Seminar 2022 Schedule

Monday 19 September
Noon—1.30 pm PDT

Kickoff: Motivation for the seminar and flash introductions

At this inaugural session, Mitchell offers a brief history of the Stanford Pathways Lab and the ambitions of the seminar for the coming year. Attendees should be prepared to offer a 2-3 sentence introduction to themselves and their work (no slides, please).

We also will huddle about setting norms for the seminar.

Session Lead

  • Mitchell Stevens, Stanford

Thursday 6 October
1—2 pm PDT

From pipelines to pathways in the study of academic progress

Much research on undergraduate education speaks of pipelines, but that metaphor is suboptimal for exploiting scaled data and elides the complexity of academic progress. We integrate insights from multiple scientific domains to specify a heuristic of pathways that better fits both the phenomenon and available empirical material.

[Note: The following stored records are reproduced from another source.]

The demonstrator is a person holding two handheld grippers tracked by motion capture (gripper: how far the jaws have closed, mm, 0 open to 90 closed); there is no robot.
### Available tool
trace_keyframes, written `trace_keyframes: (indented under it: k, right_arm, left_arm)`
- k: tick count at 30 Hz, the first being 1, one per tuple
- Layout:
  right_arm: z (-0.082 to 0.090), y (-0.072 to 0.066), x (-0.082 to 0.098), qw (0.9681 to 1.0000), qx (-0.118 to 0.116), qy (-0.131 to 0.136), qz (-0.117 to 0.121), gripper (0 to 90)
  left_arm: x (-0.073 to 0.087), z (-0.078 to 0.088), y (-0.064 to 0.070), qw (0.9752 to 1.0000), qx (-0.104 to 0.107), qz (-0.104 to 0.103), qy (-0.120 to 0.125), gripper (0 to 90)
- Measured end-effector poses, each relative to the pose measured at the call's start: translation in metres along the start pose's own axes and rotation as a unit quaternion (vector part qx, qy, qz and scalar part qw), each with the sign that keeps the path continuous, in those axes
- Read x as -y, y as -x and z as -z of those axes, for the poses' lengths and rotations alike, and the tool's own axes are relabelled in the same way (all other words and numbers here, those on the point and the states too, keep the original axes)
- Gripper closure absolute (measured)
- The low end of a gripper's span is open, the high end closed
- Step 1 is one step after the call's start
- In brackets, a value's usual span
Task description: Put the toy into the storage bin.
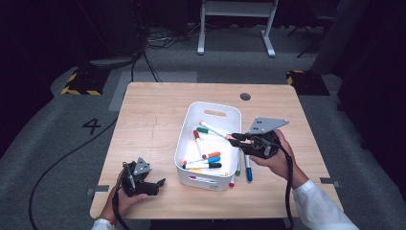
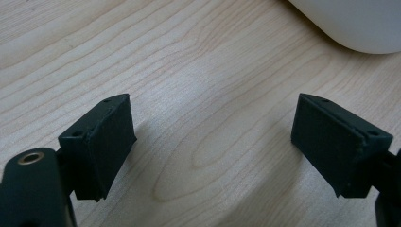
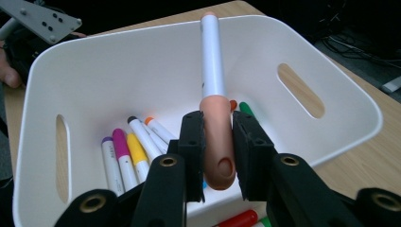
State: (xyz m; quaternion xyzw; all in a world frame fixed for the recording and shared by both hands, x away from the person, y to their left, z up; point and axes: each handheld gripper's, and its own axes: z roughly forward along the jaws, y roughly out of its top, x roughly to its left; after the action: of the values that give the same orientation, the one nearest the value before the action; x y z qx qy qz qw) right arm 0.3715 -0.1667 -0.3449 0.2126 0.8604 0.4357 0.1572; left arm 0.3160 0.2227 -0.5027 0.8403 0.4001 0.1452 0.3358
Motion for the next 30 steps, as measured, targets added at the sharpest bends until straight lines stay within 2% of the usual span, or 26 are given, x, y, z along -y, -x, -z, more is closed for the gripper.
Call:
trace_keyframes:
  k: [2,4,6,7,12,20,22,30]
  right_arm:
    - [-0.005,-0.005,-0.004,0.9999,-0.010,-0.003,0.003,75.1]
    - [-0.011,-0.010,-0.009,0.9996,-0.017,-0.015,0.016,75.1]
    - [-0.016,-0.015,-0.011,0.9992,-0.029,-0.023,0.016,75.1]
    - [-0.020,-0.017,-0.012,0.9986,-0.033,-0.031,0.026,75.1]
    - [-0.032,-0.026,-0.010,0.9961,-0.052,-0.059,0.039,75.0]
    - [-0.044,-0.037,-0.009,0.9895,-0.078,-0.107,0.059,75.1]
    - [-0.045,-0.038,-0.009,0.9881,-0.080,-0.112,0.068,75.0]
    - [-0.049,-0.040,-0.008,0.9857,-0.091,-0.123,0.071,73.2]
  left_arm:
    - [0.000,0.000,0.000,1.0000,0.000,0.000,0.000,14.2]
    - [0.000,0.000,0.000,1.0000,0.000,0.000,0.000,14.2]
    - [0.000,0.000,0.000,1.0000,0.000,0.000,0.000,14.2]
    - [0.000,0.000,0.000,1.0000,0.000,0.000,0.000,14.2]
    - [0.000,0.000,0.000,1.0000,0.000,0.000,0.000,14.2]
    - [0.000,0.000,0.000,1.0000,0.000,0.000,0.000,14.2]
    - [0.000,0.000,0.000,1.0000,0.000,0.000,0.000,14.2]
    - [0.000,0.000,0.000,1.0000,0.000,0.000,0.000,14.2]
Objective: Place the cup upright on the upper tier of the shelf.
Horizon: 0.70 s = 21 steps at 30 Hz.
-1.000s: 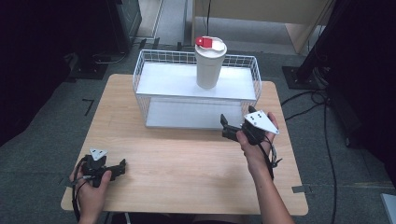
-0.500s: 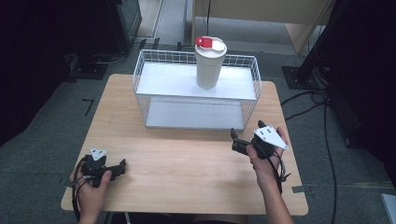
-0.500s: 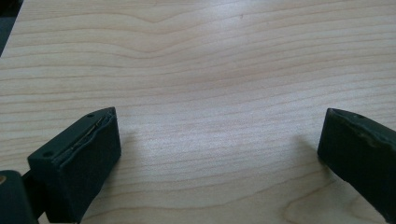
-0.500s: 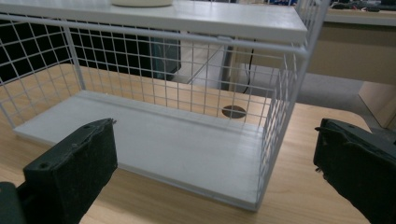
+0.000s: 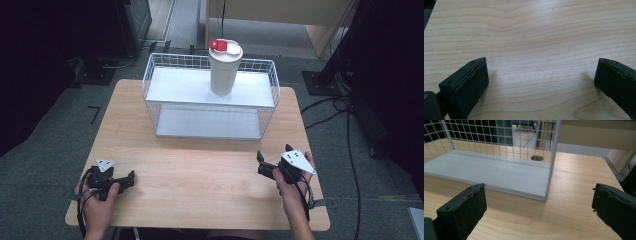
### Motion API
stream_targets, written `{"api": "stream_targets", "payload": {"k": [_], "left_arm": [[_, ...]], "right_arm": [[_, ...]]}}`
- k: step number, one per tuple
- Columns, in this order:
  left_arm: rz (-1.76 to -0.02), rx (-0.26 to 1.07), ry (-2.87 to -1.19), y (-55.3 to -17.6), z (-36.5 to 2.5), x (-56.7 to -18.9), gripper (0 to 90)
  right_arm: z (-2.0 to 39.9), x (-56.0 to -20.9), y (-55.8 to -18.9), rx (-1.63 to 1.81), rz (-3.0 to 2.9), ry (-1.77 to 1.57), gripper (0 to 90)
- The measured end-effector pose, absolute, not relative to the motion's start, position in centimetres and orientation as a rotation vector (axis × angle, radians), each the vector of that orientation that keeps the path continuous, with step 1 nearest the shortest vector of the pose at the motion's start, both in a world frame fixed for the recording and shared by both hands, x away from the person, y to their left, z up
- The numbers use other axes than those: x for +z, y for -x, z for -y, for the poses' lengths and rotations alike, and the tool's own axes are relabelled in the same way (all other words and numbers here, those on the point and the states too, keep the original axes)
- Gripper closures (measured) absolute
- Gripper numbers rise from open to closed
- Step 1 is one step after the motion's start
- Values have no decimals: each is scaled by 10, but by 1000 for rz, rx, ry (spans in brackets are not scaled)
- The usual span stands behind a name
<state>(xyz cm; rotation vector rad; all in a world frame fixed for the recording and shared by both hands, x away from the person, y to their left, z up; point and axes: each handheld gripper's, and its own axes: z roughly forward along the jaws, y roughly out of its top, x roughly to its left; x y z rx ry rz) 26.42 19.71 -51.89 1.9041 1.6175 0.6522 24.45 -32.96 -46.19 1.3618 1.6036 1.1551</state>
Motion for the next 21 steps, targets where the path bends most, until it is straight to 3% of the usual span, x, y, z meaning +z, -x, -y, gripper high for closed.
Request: {"api": "stream_targets", "payload": {"k": [21], "left_arm": [[-1618,652,-1904,-264,-197,-519,0]], "right_arm": [[389,-503,-214,1004,-1604,-1529,0]]}}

This paper defines academic pathways as joint outcomes of curricular programs that variably provide course options, and sequences of considered and selected academic opportunities. Pathways can be enabled, inhibited, or prevented by institutions; and taken, avoided, and forged by students. With investments in data infrastructure, a coherent science of academic pathways promises new inquiries and strategies to improve student persistence, timely degree completion, equity and inclusion in higher education.

Session Lead

  • Rene Kizilcec, Cornell

Monday 17 October
Noon—1 pm PDT

Observing undergraduate pathways at close range

Since Summer 2019, our team has been interviewing a panel of approximately 80 undergraduates as they navigate Stanford University. We interview these students three times a year near the drop/add period of each academic term, generating fine-grained data about academic decision-making and identity development. This presentation provides an overview of the scientific ambitions of our study, seeking collegial input on our research priorities for the coming year.

Session Leads

  • Mitchell Stevens, Stanford
  • Monique Harrison, Penn
  • Phil Hernandez, Stanford

Thursday 10 November
1-2 PM PDT

Major requirements, peer composition, grading practices and student course trajectories

UC-Irvine’s undergraduate measurement project has collected unprecedented data on student experiences, trajectories and outcomes. The data include administrative records, learning management system logs, longitudinal surveys, experiential sampling responses and performance assessments. UCI researchers will focus this session on using some of that data to explore how major requirements, peer composition and grading practices are associated with student pathways.

Session Leads

  • Richard Arum, UC-Irvine
  • Xunfei Li, UC-Irvine
  • Oded McDossi, UC-Irvine

Monday 21 November
Noon—1 pm PDT

Forum on grading regimes

The presentation originally scheduled for 21 November has been postponed due to illness. Instead we will continue the rich dialogue begun by the UC-Irvine team on 10 November. As a working definition, let’s say that grading regimes are systems whereby official scores and grades are assigned to academic coursework. Grading regimes include such things as: letter-grade vs. pass/fail grades; curved grading systems; intramural variation in grade distributions; student cultures around the meaning of grades; and minimum grade or GPA requirements as criteria for access to specific programs.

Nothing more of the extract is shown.